[Available records — start]

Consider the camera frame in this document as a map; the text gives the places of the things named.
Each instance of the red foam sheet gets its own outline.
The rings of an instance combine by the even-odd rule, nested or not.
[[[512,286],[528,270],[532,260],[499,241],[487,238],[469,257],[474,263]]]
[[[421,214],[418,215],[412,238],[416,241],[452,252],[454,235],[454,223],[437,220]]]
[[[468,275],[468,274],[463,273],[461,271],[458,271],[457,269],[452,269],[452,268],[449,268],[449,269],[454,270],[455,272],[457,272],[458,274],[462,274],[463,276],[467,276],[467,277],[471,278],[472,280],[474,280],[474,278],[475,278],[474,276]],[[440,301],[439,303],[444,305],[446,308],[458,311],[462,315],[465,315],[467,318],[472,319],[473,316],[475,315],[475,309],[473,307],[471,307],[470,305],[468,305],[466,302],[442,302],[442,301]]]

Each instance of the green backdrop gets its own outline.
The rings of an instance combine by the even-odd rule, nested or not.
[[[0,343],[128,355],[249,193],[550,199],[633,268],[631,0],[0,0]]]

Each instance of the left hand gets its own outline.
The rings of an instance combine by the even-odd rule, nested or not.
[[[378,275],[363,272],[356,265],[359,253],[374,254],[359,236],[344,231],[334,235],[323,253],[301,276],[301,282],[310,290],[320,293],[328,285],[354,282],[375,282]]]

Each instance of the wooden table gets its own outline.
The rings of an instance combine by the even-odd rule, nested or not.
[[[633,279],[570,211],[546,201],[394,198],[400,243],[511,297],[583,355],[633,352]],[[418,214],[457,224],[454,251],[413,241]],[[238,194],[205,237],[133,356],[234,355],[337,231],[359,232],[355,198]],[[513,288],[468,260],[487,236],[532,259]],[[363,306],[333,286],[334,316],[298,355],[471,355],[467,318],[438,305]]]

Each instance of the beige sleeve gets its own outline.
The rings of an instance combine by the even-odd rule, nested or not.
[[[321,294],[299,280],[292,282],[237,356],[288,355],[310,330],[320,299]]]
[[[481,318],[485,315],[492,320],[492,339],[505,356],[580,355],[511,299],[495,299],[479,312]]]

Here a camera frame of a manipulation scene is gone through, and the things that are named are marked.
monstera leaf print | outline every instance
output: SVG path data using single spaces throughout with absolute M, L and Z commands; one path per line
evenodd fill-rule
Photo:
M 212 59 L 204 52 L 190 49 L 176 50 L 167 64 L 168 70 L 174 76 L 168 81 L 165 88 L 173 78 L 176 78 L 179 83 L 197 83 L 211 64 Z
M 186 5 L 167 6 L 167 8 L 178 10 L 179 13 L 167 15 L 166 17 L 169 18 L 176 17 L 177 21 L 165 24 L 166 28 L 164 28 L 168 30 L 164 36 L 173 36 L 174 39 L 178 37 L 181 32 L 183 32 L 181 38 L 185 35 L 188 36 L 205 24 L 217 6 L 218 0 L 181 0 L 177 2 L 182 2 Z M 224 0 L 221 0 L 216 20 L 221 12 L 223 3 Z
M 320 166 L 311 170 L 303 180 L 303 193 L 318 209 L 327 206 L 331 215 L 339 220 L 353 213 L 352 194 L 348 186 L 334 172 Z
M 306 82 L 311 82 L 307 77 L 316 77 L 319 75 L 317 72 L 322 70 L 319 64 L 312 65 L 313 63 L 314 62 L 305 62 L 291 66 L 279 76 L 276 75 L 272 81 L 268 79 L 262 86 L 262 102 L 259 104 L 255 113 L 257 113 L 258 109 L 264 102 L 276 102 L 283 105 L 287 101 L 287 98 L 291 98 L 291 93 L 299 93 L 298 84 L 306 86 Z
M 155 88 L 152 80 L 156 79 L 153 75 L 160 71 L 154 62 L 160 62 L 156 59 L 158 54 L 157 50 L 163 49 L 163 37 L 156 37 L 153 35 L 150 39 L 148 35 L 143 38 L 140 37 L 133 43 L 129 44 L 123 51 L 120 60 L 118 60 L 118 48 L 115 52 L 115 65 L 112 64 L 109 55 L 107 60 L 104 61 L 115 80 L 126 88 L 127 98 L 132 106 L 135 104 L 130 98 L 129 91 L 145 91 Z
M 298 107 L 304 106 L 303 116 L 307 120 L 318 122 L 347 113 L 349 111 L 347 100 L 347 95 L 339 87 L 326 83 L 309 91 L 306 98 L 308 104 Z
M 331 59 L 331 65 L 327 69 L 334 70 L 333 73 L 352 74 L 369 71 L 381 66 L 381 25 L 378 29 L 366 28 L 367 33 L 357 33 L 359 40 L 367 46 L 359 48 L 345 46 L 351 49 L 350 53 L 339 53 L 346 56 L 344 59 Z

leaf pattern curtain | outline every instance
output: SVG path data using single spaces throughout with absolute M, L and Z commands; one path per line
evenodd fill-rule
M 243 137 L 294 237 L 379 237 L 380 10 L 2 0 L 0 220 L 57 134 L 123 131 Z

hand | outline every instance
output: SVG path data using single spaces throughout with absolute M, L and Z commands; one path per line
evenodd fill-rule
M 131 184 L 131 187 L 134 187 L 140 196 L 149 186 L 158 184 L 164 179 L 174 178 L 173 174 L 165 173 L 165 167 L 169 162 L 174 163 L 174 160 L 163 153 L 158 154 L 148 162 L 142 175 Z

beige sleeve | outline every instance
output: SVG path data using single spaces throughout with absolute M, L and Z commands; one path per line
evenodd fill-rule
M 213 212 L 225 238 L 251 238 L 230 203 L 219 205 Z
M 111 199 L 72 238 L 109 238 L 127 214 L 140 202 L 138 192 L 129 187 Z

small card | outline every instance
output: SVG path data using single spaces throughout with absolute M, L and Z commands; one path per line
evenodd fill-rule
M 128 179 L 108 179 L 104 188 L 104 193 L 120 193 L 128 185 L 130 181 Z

[Available records — finish]

> _What is needed_
In the listing above, please copy exactly the lines from the first through the one that contains "Each instance of the red", and no others.

> _Written solution_
Consider the camera frame in this document as a map; the text gives the places of the things named.
Each instance of the red foam sheet gets its own outline.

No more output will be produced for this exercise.